I am working with R and I have two data frames. One data frame my_data
is my main dataset that contains order data, the other one, word_list
, contains a list of words that I would like to match with my_data
.
Here is a reproducible example of the two data frames:
my_data <- data.frame(
Order = c("1","2", "3", "4", "5", "6"),
Product_ID = c("TS678", "AB123", "PACK12, 1xGF123, 1xML680", "AB123", "PACK13, 1xML680, 1x2304TR", "GF123"))
word_list <- data.frame(
Codes = c("TS678","AB123", "GF123", "CC756"),
Product_Category = c("Apple", "Apple", "Orange", "Orange"))
What I would like to do is to match the Product_ID in my_data
with the Codes in word_list
and add a new column to my_data
with the matching Product_Category from word_list
.
However, I need to implement exact matches as well as consider Code combinations (as seen with "PACK" in the sample data, which consists of multiple product codes in one column)
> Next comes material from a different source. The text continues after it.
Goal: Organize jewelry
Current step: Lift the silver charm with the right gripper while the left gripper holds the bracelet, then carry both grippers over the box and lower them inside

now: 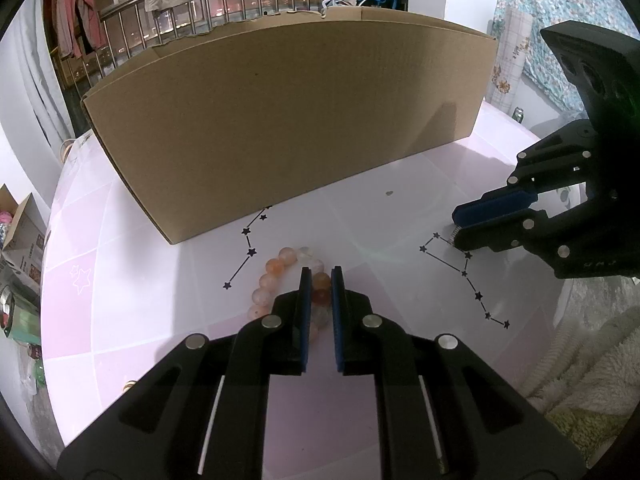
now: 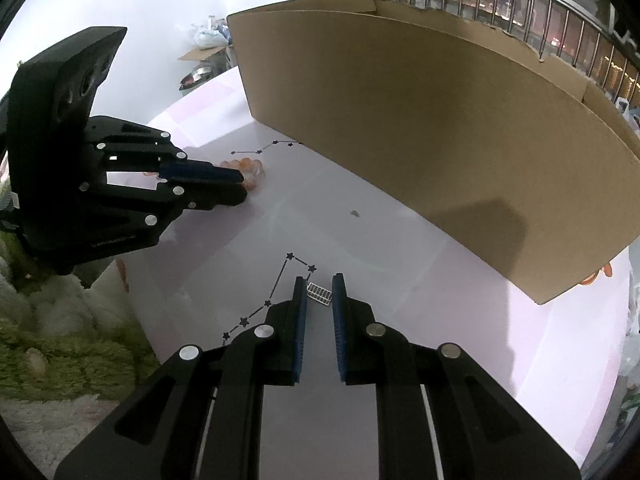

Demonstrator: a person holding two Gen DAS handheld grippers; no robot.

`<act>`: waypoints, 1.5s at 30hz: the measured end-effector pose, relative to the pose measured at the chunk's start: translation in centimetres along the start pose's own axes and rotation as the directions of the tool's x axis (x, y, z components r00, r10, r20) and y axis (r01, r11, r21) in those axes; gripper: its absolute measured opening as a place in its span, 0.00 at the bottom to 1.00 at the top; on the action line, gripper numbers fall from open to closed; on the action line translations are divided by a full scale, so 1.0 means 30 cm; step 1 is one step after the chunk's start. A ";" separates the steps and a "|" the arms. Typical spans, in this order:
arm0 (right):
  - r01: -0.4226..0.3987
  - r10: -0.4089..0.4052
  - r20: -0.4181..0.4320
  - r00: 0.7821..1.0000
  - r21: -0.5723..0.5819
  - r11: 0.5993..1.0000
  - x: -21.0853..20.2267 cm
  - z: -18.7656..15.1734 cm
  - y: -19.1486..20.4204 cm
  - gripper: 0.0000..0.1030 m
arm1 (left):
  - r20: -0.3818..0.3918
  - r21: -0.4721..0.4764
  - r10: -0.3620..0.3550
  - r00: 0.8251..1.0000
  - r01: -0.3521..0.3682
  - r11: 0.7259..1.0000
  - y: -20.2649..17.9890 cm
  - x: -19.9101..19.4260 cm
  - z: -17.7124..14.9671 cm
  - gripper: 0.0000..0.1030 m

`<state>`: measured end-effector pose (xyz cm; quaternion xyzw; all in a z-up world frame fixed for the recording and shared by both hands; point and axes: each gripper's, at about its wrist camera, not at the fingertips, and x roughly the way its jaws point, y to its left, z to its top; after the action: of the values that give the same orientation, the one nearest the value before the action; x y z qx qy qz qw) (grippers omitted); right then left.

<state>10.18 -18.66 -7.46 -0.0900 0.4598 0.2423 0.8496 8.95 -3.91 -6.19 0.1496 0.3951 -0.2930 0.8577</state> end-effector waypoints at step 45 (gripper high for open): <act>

For the final dataframe I want to end up with the following:
- Match the exact matches -> add the corresponding Product_Category, e.g. "Apple"
- Match columns that contain the code from
word_list
, but also contain other codes. Certain products are Packs and the ID is mixed with other IDs -> this should result "Apple + Other" if the code for "apple" is contained plus other codes are contained. Another issue here is that the Code that needs to be matched is also accompanied by a count (e.g., PACK12 includes 1x GF123, 1xML680, etc.) - All columns that do not contain the exact match nor a mixed match should be assigned "Other"
To make it better understandable, what I would like to get as a final result is a dataframe that looks like the following:
my_data_result <- data.frame(
Order = c("1","2", "3", "4", "5", "6"),
Product_ID = c("TS678", "AB123", "PACK12, 1xGF123, 1xML680", "AB123", "PACK13, 1xML680, 1x2304TR", "GF123"),
Product_Category = c("Apple", "Apple", "Orange + Other", "Apple", "Other", "Orange"))
I assume this could be done with regex & gsub, but I am not sure how.
Thank you!